The Star and a number of other media outlets challenged sealed search warrant applications in an investigation into the Aylmer meat-packing plant.
The resulting Supreme Court decision set out clearly that investigators have a high bar to hurdle before a court will now seal search warrant applications.
“Court proceedings are presumptively ‘open’ in Canada,” Justice Morris Fish wrote for a unanimous court, and when the police or Crown seek a sealing order, they need hard evidence to show it would risk the integrity of a criminal investigation. Simply suggesting it would create a disadvantage in an ongoing investigation, or that publicity would compromise investigative efficacy, is not enough, Fish said in the 9-0 ruling.
In the senate probe, Mounties have worked with a provincial Crown attorney at the Ottawa courthouse who provides advice on whether its applications are up to legal scratch, and whether an application to seal the warrants would be justified.
In fact, the Mounties did seek a sealing order on one of the first ITOs filed in the senate investigation and it was granted, says RCMP spokesperson Lucy Shorey.
However, media outlets challenged the sealing order in that matter, and the Crown and RCMP decided it couldn’t meet the test to keep the matter secret.
“In consultation with assigned prosecutors, and based on the 2005 Supreme Court decision Toronto Star versus Ontario, it was determined that there were insufficient grounds to maintain a sealing order,” said Shorey in an email reply to The Star’s questions. “This pertains to all search warrants/production orders on this investigation.”
Shorey added Ottawa court administrative officials now additionally require RCMP investigators to sign forms allowing the release of ITOs, a move she said has only been required in the past three weeks.
“RCMP National Division investigators were following administrative procedures as requested by courts.

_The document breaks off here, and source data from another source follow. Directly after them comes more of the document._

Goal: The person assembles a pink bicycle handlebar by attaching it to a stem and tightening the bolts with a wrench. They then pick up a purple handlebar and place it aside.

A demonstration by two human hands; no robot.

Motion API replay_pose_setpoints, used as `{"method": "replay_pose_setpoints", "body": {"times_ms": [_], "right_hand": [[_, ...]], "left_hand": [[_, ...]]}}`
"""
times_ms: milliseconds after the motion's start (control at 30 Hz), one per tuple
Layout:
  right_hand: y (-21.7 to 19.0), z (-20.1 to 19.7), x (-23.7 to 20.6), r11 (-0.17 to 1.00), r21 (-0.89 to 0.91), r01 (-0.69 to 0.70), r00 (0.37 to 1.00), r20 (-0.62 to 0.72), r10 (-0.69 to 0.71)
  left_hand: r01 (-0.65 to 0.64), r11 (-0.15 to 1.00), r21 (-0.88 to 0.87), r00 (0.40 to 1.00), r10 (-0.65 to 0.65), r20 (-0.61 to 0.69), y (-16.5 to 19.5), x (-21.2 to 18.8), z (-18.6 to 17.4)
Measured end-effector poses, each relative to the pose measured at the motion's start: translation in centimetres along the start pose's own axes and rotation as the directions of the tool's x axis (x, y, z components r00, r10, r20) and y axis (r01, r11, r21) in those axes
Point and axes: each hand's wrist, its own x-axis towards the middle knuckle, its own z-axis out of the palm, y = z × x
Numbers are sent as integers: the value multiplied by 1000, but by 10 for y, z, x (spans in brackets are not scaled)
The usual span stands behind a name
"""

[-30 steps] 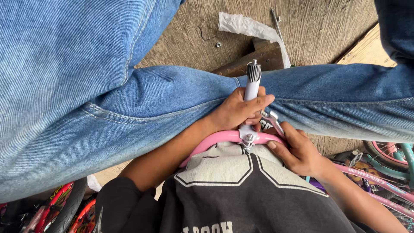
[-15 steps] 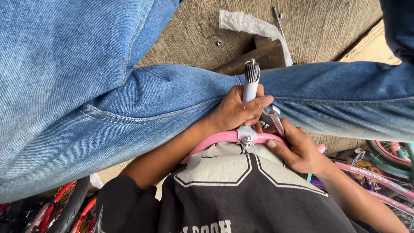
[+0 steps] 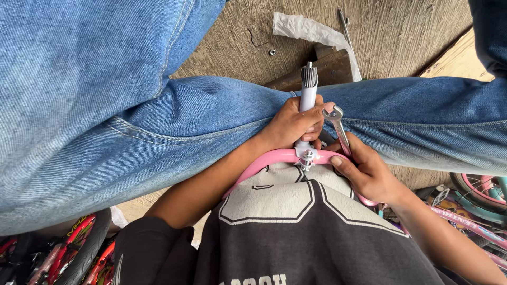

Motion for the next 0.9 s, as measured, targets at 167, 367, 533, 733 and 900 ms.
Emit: {"method": "replay_pose_setpoints", "body": {"times_ms": [167,367,533,733,900], "right_hand": [[-3,0,2,999,-31,35,999,-6,-35],[-4,0,5,999,-31,31,1000,0,-31],[-4,-3,7,995,-86,47,999,8,-47],[-5,-9,15,999,32,38,996,76,-41],[-1,-15,17,997,13,73,991,113,-74]], "left_hand": [[-6,1000,-15,1000,6,10,-2,3,-2],[45,996,-83,997,-40,60,-3,4,-9],[52,992,-112,998,-47,47,2,5,-7],[217,907,-361,975,-217,39,16,1,0],[170,945,-279,985,-170,26,17,2,5]]}}
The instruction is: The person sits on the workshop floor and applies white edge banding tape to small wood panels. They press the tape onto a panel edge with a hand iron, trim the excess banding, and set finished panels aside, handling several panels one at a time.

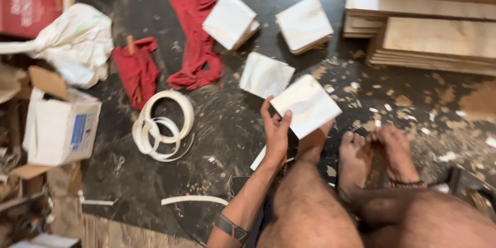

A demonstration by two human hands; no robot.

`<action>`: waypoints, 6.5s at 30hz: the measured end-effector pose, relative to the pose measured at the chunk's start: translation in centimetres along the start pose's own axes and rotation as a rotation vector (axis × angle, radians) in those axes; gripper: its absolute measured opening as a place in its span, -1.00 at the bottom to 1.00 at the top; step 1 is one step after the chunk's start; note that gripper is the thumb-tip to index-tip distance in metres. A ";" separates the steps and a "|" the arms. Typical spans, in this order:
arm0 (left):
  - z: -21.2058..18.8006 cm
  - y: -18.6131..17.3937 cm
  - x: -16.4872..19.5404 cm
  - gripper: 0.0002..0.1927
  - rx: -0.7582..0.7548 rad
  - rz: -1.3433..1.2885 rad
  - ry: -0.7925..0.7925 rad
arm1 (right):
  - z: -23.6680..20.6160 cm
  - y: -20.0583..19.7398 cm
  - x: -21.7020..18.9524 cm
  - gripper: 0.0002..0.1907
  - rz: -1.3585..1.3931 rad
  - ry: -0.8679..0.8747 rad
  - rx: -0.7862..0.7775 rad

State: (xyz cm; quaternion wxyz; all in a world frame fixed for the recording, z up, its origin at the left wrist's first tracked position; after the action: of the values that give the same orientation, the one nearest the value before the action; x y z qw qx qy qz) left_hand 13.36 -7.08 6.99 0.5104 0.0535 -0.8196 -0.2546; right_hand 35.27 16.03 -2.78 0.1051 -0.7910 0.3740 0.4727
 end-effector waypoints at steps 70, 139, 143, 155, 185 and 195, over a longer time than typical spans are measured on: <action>4.9 -0.6 0.6 -0.31 -0.844 1.189 0.214 | 5.8 10.5 -9.9 -0.61 -1.340 -0.487 -0.747; 5.5 9.0 -4.6 -0.67 -0.779 1.477 0.758 | 3.0 1.2 -10.6 -0.72 -0.850 -0.440 0.152; 5.4 9.2 -4.7 -0.68 -0.742 1.441 0.751 | 2.7 1.5 -11.0 -0.73 -0.894 -0.407 0.180; 6.9 7.7 -4.8 -0.58 -0.775 1.091 0.586 | 2.6 1.9 -10.8 -0.76 -0.861 -0.408 0.215; 3.4 5.9 -0.7 -0.75 -0.492 0.080 -0.138 | 3.4 1.5 -10.0 -0.58 -0.647 -0.379 0.160; 1.3 6.3 0.6 -0.50 -1.284 1.145 0.441 | 2.7 1.4 -11.3 -0.73 -0.828 -0.352 0.235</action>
State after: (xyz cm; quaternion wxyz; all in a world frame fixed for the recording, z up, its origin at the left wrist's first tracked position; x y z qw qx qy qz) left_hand 13.04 -1.39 10.04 0.6374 -0.6133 -0.3028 -0.3549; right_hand 29.39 22.04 5.40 0.4357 -0.7642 0.0543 0.4725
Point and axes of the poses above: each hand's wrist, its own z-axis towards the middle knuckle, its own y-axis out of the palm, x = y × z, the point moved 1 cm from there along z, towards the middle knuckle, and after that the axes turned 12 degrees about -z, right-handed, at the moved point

We were not required to follow this procedure prior to 3 weeks ago,” she wrote.
That may well reflect a decision last month by Ontario’s attorney general to reinforce to court clerks across the province that the law emphasizes open access to court information.
Court officials were unavailable immediately for comment.
However, it is significant that the RCMP did not have to execute a judicially authorized production order on the Prime Minister’s Office.
Once the RCMP confirmed in May it was investigating, Horton wrote, the prime minister personally ordered relevant emails retained.
(It was already too late in once case. Harper’s special counsel Benjamin Perrin had left the PMO in April, and the government later told the RCMP it was standard protocol to destroy an employee’s records once they leave the job.)
However, Harper waived parliamentary privilege and instructed Privy Council officials to release all other related PMO documents to the Mounties.
The RCMP was given access to an extraordinary trove of 260,000 electronic records, winnowed those to 2,600 of potential evidentiary value, and after combing through the emails and conducting interviews, they have discovered new discrepancies to explore.
That was the reason for this week’s affidavit in an application to get a production order for access to Senate documents.
The Senate, an independent legislative body, is master of its own administrative processes. The Speaker, Conservative Senaator Noel Kinsella, through the senate’s law clerk has indicated the documents will be handed over, subject to the authorization.
That explains why the blockbuster affidavit was filed, and released publicly. Public interest is high and news organizations, including the Toronto Star, are making daily inquiries for access to new documents.
The RCMP has declined the Star’s request for interviews with Horton or other investigators.
But this potboiler has many chapters to come.